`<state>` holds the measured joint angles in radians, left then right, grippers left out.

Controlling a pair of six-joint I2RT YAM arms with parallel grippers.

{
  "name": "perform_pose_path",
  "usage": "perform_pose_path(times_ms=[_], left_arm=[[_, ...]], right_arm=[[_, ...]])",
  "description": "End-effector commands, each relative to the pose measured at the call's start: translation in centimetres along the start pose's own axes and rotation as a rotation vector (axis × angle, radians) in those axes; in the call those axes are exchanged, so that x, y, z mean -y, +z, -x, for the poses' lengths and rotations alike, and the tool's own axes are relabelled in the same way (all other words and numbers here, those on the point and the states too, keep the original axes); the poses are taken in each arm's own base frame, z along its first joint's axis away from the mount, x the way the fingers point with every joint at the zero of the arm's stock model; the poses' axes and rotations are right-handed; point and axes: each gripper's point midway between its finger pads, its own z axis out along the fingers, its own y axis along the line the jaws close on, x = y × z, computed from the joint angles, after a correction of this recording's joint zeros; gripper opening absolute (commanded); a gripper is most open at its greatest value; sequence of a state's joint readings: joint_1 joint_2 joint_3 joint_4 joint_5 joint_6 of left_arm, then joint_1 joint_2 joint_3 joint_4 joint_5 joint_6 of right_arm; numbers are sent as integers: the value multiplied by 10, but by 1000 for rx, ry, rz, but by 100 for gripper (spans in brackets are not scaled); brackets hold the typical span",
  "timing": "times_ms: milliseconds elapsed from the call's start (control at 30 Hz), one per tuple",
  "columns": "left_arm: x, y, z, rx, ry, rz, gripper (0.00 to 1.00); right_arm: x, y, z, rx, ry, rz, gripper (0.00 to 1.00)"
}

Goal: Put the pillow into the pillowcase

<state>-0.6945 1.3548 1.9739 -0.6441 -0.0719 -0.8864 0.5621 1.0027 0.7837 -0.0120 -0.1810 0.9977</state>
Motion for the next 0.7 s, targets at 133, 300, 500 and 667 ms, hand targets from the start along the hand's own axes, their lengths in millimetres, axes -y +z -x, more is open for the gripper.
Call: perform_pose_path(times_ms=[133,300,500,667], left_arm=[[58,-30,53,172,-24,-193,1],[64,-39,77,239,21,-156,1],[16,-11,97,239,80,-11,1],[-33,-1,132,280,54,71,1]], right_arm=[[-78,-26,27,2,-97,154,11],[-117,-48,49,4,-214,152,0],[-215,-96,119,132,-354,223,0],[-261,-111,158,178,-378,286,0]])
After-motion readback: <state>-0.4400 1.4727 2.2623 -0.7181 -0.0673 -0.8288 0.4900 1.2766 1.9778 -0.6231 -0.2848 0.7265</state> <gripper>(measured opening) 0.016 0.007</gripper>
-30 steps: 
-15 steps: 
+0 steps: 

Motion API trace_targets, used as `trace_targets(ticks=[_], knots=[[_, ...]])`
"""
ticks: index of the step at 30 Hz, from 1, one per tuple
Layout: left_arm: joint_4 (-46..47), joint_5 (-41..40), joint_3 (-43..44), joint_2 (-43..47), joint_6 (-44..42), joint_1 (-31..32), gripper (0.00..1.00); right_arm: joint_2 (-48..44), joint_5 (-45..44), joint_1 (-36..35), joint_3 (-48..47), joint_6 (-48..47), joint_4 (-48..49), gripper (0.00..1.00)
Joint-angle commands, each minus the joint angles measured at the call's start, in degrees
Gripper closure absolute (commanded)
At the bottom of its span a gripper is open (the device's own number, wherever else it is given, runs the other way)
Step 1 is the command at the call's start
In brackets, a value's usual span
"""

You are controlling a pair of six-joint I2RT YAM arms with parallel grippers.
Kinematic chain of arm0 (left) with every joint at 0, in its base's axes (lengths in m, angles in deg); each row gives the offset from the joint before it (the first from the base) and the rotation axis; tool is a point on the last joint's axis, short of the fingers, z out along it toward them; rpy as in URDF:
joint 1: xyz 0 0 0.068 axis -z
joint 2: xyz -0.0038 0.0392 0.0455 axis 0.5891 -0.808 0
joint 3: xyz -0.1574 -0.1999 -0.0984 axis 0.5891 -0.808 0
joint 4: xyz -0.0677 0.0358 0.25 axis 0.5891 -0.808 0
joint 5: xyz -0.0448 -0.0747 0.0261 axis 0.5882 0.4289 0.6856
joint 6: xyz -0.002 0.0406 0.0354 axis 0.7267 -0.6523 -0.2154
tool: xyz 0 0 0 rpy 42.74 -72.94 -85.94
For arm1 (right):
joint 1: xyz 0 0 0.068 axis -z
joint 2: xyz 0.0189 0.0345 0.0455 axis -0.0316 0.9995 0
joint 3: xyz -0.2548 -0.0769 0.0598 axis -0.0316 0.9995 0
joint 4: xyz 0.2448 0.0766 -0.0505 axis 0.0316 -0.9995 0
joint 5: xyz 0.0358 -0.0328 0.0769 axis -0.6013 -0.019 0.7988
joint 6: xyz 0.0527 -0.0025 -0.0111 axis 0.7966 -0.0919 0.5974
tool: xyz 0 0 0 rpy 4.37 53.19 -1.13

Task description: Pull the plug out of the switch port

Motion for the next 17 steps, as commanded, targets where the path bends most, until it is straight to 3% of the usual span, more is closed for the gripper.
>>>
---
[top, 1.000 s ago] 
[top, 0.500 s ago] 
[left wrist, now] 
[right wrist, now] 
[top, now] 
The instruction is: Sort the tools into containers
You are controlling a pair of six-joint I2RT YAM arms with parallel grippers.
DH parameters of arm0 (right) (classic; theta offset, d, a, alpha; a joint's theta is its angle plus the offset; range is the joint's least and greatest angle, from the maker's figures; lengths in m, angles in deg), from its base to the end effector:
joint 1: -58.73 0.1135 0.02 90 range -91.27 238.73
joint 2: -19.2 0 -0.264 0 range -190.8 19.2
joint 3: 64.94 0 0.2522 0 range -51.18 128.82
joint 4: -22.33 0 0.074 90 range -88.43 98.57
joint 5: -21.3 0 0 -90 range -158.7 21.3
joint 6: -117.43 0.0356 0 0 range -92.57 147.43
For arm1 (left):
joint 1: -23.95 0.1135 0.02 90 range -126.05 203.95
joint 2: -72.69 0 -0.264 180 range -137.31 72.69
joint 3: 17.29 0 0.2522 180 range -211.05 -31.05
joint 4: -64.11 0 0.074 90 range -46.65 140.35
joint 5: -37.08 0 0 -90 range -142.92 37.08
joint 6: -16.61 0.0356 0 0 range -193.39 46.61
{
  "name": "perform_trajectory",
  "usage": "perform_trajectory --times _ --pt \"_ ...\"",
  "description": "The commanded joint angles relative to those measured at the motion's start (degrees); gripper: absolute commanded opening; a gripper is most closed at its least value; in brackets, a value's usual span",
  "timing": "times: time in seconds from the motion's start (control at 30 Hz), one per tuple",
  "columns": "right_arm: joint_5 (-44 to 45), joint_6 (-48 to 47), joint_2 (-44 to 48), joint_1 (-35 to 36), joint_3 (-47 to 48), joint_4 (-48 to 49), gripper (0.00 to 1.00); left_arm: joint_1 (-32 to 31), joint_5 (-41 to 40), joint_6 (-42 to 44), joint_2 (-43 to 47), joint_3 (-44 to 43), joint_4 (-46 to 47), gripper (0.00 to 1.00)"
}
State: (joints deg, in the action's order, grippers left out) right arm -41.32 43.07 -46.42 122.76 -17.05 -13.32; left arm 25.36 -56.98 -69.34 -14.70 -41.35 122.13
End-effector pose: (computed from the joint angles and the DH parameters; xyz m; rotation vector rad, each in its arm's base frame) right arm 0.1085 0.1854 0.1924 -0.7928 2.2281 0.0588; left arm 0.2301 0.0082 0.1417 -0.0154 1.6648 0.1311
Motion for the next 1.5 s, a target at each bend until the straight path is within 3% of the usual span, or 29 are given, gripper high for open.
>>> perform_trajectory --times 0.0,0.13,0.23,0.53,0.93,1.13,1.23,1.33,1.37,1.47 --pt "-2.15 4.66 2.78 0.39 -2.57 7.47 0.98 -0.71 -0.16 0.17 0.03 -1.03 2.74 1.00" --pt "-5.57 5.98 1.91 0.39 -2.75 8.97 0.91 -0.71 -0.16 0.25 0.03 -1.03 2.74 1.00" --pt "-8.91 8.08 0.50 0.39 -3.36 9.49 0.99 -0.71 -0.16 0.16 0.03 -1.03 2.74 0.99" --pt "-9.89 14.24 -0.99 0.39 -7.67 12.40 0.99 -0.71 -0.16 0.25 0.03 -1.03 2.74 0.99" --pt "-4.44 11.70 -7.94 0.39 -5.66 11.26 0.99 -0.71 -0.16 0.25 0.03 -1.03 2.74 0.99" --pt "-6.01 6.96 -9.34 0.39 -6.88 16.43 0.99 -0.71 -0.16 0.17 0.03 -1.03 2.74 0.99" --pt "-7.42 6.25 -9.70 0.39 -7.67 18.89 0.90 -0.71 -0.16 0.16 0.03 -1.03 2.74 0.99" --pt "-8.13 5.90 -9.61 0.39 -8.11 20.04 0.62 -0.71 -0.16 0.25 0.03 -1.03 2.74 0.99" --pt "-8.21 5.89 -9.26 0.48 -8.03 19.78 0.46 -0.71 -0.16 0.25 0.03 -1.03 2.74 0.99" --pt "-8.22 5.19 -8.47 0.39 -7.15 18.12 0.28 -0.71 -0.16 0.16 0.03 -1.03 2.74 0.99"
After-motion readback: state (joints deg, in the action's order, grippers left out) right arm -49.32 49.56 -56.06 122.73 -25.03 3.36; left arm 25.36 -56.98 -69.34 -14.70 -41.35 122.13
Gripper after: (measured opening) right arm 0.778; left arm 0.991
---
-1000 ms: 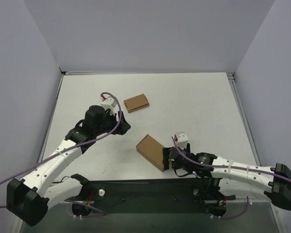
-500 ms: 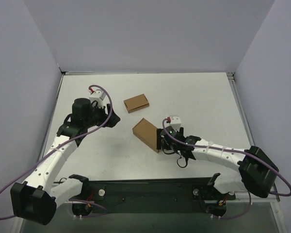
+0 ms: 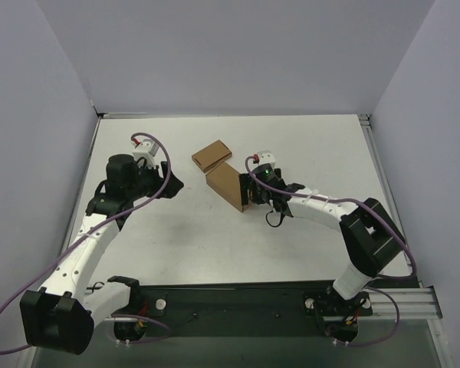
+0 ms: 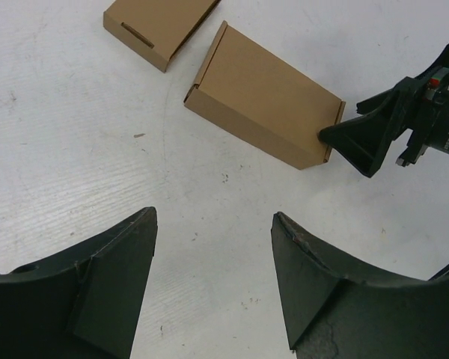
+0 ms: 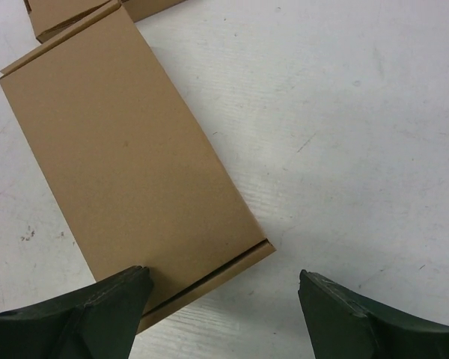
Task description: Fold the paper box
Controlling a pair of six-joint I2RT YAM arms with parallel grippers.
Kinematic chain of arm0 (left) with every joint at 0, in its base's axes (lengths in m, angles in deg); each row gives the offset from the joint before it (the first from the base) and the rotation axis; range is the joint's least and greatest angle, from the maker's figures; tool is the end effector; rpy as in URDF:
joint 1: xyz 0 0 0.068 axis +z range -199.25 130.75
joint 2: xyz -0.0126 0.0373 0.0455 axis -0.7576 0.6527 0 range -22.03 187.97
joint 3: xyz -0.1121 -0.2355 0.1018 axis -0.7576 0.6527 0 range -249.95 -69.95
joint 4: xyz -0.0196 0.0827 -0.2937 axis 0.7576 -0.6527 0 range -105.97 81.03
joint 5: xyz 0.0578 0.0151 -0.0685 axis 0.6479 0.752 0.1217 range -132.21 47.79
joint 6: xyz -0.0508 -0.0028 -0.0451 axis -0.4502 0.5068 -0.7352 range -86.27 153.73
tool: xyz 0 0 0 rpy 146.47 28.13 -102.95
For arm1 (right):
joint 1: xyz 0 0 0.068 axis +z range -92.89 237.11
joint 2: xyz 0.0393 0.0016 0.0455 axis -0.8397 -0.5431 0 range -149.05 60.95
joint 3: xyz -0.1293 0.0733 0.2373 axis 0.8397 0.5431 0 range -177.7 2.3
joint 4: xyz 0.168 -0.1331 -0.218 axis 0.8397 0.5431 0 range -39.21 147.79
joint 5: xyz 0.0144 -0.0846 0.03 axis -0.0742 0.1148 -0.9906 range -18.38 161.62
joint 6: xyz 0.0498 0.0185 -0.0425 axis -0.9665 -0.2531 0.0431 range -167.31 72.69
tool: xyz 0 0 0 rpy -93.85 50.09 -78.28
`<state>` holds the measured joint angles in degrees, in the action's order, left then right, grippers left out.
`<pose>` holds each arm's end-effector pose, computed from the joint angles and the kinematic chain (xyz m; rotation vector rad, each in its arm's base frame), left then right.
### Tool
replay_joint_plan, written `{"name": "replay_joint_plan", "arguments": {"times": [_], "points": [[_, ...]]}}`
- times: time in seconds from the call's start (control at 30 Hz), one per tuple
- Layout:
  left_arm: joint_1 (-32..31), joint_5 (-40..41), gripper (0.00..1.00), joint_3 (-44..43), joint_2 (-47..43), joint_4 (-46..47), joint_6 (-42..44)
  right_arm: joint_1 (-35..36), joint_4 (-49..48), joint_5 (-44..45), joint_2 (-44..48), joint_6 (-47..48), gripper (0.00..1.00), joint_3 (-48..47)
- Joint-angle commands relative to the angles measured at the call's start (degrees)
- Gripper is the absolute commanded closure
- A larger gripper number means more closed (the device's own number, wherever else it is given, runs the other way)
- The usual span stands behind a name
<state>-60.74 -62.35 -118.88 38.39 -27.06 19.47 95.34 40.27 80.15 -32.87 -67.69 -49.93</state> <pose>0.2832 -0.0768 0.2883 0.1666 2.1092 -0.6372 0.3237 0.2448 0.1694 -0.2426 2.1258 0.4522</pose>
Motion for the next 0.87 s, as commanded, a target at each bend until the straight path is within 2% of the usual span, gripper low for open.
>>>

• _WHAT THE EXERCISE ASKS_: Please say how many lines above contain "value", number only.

• _FINISHED TASK_: 3